* Data records

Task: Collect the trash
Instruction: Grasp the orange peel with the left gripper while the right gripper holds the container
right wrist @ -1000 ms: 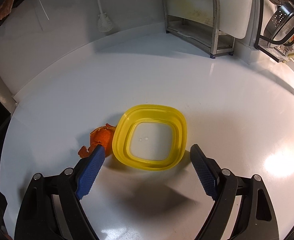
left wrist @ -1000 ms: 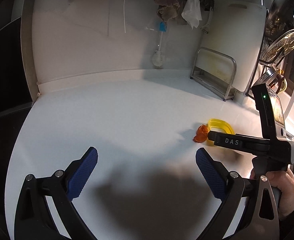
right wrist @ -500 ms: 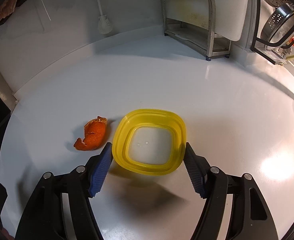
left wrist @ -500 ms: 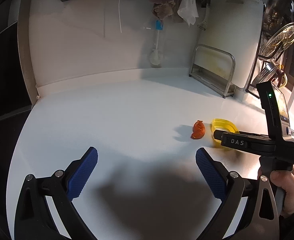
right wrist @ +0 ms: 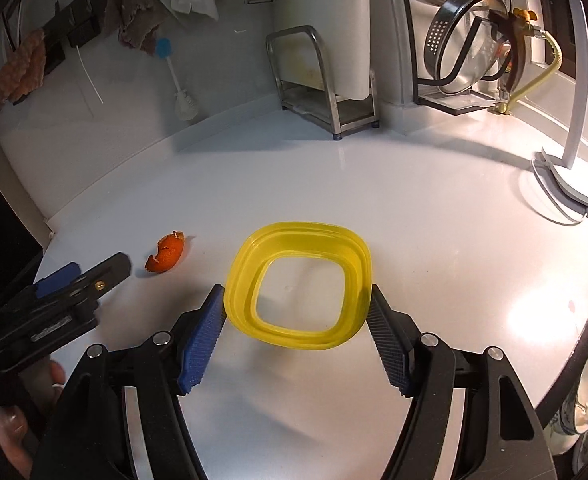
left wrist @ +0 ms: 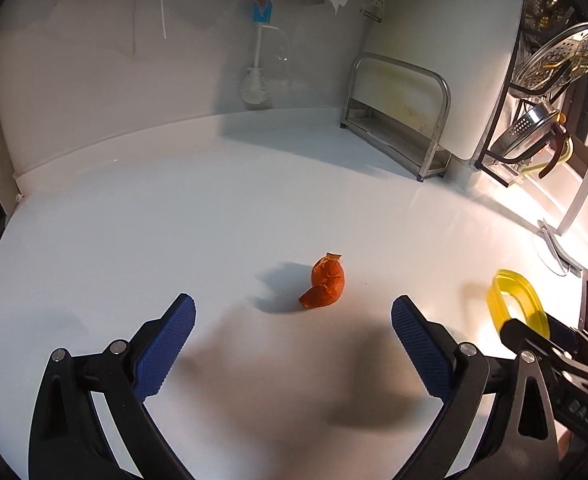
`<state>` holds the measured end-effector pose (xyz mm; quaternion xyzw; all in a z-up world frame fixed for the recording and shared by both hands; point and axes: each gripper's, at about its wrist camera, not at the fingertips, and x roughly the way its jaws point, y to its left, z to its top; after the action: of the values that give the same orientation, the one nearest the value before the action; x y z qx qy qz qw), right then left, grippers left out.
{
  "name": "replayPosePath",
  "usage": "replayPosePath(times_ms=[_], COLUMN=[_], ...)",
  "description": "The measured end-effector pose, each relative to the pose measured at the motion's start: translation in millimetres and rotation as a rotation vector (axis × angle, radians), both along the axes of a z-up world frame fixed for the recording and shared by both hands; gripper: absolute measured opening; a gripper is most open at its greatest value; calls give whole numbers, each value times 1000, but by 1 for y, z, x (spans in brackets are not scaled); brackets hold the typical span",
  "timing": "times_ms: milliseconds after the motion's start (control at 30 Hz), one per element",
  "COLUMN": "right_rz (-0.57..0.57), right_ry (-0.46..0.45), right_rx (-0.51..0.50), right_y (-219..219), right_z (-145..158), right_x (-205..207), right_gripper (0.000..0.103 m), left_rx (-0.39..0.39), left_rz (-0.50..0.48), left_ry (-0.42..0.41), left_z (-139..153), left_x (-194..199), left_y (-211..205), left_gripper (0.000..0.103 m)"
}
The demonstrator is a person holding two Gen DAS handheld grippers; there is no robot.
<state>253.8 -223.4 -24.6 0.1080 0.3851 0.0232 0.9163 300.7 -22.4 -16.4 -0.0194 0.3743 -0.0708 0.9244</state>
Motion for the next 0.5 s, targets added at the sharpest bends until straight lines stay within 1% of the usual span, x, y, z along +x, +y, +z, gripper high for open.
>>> replayPosePath(times_ms=[67,267,433,500], right_rz=[2,15,27,30], right_ry=[-13,-46,-60,-62], right_rx=[19,57,74,83], right_y=[-5,-13,-15,-16], right_z=[3,9,11,11], right_x=[-5,-15,-17,-18], right_gripper=[67,68,68,68], left_rx=[8,55,91,107], left_rz=[2,26,45,48], left_ry=[30,85,97,102], left_z=[-7,-21,-25,-26], left_x=[11,34,47,50], left_y=[-7,-17,-17,-19], left_gripper=[97,97,95,92])
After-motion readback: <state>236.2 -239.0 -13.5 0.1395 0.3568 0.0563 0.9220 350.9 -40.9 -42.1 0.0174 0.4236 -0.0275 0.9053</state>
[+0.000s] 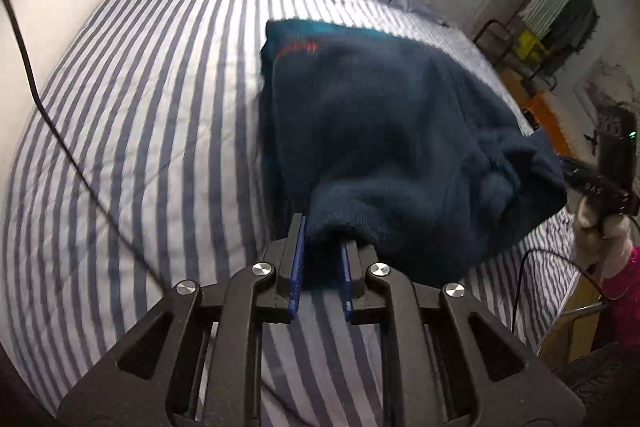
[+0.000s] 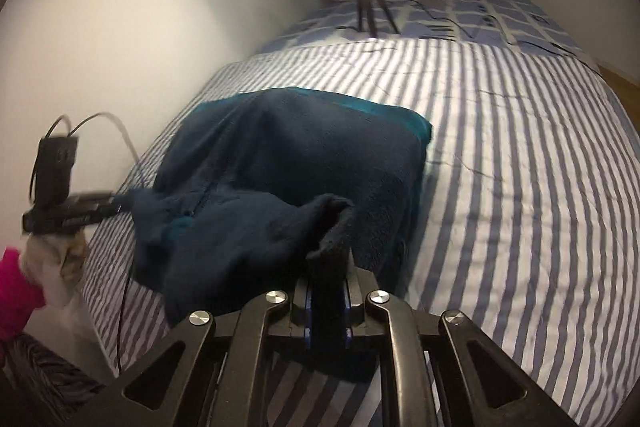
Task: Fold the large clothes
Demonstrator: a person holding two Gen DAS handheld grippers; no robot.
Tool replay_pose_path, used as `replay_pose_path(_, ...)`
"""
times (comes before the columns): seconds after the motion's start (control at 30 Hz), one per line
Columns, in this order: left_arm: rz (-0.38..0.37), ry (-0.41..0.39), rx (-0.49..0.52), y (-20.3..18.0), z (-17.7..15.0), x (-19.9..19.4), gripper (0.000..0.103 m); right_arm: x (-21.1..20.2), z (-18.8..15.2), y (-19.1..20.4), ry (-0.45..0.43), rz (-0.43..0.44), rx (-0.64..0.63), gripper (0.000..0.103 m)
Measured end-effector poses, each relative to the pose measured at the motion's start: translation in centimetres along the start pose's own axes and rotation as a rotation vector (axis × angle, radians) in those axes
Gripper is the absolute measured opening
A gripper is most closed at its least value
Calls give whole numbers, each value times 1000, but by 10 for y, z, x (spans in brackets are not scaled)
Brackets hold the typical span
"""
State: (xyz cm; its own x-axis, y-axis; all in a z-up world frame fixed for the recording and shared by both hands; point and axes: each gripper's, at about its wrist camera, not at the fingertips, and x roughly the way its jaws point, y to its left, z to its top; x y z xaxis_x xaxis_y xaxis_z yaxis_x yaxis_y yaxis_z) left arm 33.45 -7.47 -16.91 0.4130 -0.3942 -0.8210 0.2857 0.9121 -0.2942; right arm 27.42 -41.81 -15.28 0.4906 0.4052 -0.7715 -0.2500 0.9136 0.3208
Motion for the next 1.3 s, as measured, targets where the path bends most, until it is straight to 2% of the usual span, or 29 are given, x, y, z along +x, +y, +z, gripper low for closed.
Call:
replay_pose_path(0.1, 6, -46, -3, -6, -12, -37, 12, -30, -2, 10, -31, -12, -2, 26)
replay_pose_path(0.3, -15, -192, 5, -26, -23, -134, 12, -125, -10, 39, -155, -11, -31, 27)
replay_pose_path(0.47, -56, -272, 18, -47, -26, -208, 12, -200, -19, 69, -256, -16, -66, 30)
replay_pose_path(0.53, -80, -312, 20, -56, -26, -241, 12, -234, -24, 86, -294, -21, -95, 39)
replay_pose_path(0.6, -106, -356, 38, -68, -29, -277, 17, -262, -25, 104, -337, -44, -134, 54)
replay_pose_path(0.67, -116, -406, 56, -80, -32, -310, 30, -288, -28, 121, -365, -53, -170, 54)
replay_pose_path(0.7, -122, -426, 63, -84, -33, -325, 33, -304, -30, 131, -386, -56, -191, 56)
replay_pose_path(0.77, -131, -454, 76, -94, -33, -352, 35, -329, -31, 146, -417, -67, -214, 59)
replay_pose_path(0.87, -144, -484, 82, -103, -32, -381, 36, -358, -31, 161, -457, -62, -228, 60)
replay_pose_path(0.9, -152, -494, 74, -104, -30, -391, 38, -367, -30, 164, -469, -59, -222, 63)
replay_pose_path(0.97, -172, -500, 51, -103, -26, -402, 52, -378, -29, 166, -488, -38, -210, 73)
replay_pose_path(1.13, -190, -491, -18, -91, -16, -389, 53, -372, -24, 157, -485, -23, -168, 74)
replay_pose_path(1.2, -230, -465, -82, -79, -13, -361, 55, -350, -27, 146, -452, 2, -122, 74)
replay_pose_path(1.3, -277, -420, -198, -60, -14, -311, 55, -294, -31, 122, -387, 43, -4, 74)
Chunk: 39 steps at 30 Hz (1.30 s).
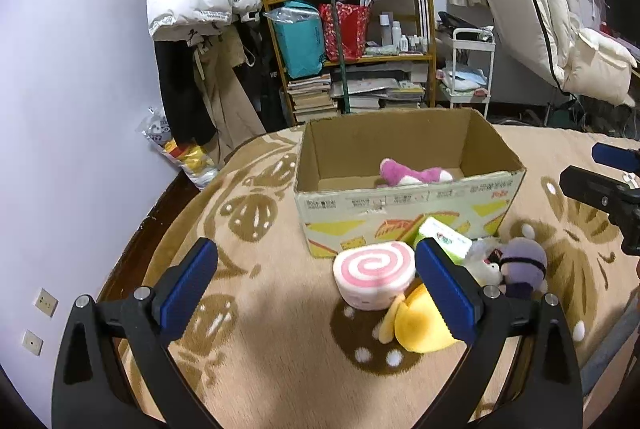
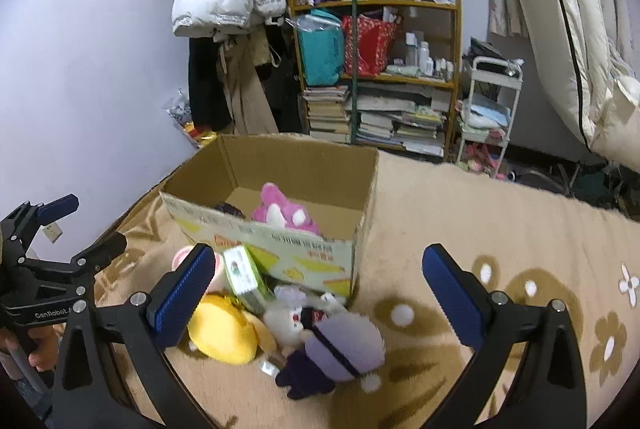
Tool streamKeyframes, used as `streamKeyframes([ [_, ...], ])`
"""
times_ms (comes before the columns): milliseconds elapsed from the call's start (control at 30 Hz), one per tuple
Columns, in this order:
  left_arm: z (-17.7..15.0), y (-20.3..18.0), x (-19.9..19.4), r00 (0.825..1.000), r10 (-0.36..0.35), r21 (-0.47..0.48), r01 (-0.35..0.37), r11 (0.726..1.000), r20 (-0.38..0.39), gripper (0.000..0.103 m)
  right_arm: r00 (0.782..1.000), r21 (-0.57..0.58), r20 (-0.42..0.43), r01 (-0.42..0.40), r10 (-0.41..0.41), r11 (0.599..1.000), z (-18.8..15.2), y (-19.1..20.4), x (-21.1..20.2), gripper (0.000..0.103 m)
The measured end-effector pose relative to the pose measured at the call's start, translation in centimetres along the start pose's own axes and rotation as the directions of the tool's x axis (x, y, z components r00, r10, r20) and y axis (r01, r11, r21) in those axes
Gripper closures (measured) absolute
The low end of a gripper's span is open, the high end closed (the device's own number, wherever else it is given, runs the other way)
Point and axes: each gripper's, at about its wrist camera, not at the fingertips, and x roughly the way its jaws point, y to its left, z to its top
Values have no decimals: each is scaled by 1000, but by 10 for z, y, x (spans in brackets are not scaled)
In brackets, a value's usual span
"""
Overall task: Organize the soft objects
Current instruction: 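Grasp the yellow pouch plush with the left tool while the right tool grasps the white-haired doll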
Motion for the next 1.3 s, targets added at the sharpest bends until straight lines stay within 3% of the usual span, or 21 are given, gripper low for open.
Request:
streamKeyframes([
  [433, -6, 2, 18, 996, -49, -79, 43, 996, -76, 5, 997, 86, -70, 28, -22, 996, -13, -23, 16, 0],
  [833, -12, -19, 35, 986, -113, -120, 98, 988, -124, 5, 987, 126, -157, 41, -20, 991, -22, -32, 42, 0],
  [1133, -18, -36, 60, 968, -174, -170, 143, 975, -180, 5, 966, 178, -259, 57, -9, 982, -35, -41, 66, 0],
  [1300, -20, -43, 70, 965, -173, -169, 140, 976, -199, 5, 949, 194, -316, 62, 2, 979, -44, -44, 76, 4],
])
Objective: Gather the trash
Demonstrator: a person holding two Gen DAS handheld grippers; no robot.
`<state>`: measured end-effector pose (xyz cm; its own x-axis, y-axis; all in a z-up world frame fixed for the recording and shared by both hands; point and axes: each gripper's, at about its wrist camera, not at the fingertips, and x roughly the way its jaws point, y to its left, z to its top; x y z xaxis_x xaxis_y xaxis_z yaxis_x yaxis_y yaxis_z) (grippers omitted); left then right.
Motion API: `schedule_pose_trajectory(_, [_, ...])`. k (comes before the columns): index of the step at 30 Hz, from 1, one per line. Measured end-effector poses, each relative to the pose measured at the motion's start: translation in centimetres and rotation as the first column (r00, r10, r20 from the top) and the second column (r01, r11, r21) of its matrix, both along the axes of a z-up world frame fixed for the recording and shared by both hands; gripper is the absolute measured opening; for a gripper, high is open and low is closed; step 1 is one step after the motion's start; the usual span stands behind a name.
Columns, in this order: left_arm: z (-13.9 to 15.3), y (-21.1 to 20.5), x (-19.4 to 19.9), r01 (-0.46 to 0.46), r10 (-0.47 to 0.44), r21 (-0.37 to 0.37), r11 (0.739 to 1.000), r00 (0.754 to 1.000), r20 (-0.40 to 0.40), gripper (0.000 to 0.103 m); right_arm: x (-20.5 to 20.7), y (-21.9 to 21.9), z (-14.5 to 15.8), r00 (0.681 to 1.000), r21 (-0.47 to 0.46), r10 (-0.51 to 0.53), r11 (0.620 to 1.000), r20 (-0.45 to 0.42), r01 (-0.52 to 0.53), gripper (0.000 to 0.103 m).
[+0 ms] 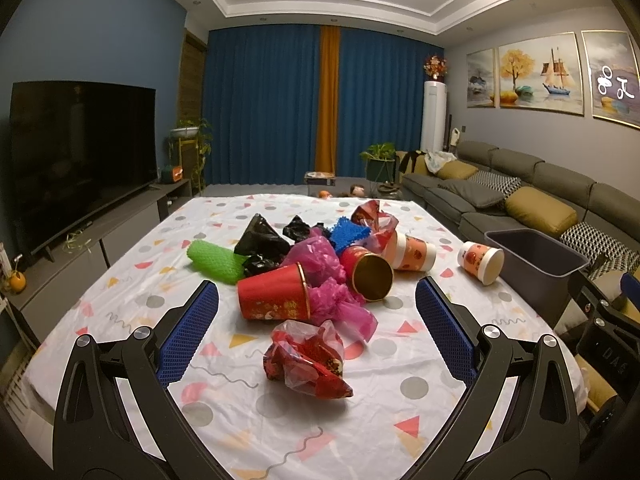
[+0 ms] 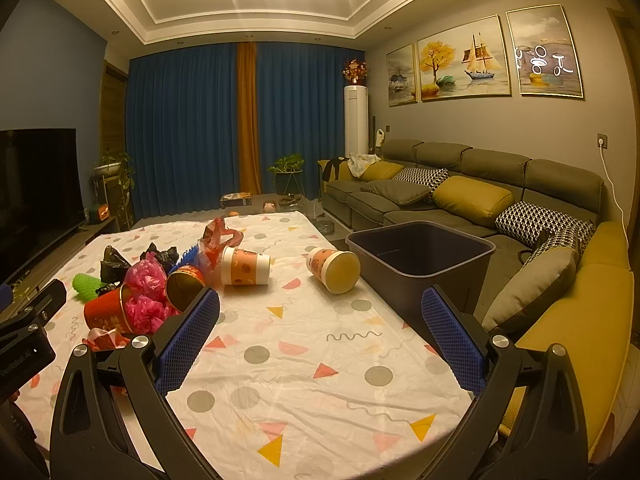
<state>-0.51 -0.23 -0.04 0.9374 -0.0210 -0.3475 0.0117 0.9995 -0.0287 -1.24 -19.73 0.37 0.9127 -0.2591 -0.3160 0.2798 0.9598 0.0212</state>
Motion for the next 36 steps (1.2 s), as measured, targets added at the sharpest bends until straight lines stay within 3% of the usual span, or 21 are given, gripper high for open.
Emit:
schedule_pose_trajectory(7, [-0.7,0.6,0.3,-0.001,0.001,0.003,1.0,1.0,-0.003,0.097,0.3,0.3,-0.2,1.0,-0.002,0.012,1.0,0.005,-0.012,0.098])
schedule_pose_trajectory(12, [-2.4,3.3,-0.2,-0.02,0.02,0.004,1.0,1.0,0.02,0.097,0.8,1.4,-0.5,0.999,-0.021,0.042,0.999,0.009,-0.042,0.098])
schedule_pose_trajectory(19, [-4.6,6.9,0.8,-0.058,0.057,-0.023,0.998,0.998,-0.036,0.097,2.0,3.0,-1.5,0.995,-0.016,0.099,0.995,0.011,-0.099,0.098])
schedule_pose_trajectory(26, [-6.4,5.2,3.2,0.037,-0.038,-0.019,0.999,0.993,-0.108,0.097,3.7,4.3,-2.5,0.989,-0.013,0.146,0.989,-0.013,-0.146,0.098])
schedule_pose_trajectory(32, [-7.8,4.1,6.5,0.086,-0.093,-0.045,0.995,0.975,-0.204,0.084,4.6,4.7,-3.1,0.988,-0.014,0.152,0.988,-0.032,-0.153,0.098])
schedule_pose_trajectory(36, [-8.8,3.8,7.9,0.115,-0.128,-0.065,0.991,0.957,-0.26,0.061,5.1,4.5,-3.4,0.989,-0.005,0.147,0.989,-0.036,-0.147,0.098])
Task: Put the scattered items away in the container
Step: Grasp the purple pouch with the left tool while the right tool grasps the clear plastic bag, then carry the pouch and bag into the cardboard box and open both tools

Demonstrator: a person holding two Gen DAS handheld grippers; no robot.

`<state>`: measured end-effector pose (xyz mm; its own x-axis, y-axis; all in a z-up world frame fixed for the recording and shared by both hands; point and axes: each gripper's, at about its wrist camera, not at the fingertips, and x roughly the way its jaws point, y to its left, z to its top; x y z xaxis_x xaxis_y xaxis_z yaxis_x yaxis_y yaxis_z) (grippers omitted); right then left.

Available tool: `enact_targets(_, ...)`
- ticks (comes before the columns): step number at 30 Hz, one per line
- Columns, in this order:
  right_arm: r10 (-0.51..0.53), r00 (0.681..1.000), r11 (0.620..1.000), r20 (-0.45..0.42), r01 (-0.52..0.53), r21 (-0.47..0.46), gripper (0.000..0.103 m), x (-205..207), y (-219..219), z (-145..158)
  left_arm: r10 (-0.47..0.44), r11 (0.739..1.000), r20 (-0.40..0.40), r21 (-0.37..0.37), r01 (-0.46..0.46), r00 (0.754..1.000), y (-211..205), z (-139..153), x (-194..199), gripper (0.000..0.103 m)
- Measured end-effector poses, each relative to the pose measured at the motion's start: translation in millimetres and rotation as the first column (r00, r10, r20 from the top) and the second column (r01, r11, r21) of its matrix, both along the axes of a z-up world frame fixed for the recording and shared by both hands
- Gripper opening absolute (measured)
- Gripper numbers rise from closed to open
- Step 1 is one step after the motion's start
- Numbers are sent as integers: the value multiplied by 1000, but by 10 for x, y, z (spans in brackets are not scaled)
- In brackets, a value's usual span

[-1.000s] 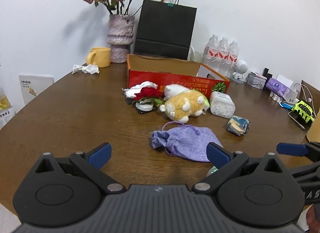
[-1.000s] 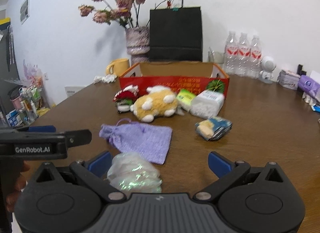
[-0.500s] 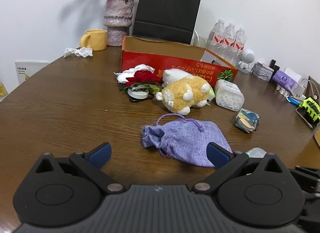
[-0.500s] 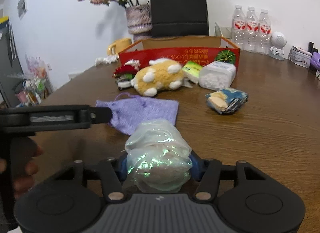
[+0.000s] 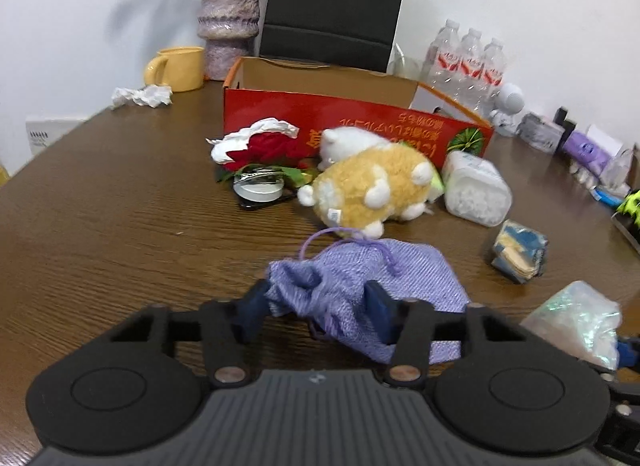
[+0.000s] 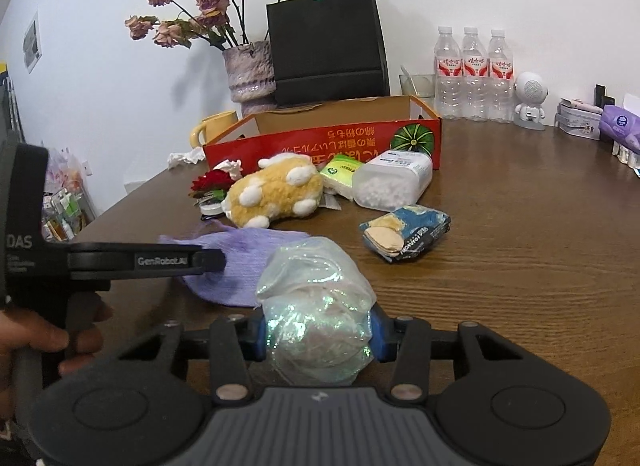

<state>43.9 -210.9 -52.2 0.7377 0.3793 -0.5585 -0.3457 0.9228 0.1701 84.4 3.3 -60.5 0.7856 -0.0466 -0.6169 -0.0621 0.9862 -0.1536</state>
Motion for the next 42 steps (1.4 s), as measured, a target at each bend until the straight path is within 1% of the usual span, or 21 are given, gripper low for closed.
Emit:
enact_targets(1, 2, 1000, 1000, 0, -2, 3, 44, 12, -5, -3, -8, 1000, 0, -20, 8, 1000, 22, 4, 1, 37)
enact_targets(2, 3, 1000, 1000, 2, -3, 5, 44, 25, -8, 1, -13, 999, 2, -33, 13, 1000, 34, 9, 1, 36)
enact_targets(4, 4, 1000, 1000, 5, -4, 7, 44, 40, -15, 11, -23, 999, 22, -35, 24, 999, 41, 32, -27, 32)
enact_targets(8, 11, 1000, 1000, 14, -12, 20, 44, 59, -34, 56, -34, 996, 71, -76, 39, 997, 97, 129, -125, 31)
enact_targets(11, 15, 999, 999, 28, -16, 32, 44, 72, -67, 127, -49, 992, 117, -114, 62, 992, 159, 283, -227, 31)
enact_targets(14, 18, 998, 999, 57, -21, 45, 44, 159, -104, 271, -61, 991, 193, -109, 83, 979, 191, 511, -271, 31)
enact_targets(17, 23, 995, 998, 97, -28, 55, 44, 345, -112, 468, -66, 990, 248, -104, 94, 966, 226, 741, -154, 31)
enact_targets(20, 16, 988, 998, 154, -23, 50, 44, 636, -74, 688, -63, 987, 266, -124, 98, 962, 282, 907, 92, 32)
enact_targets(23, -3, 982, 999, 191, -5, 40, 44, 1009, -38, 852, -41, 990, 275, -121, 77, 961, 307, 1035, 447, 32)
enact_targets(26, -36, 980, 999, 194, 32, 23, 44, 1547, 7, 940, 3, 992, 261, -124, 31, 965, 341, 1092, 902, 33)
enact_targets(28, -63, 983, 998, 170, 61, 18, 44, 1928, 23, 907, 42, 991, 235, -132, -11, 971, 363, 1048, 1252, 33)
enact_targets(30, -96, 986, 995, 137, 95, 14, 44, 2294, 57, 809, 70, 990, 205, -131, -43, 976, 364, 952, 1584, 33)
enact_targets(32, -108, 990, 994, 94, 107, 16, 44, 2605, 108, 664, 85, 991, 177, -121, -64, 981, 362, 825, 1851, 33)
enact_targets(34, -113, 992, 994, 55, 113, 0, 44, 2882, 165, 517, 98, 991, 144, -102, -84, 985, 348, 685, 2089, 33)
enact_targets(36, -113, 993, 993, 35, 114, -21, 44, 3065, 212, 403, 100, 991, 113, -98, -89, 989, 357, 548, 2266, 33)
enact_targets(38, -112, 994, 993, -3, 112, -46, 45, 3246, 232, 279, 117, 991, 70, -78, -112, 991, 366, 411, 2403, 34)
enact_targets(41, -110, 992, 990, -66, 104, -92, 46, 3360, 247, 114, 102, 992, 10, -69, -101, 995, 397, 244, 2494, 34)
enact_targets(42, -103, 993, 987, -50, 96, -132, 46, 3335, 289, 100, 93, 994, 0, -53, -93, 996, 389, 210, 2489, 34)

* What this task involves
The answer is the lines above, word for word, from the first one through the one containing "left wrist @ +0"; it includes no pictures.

* Answer to the exercise
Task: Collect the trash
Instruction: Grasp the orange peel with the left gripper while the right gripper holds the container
right wrist @ -1000 ms: 
left wrist @ -1000 ms: 
right wrist @ -500 ms: 
left wrist @ -500 ms: 
right wrist @ +0 ms: 
left wrist @ +0 ms: 

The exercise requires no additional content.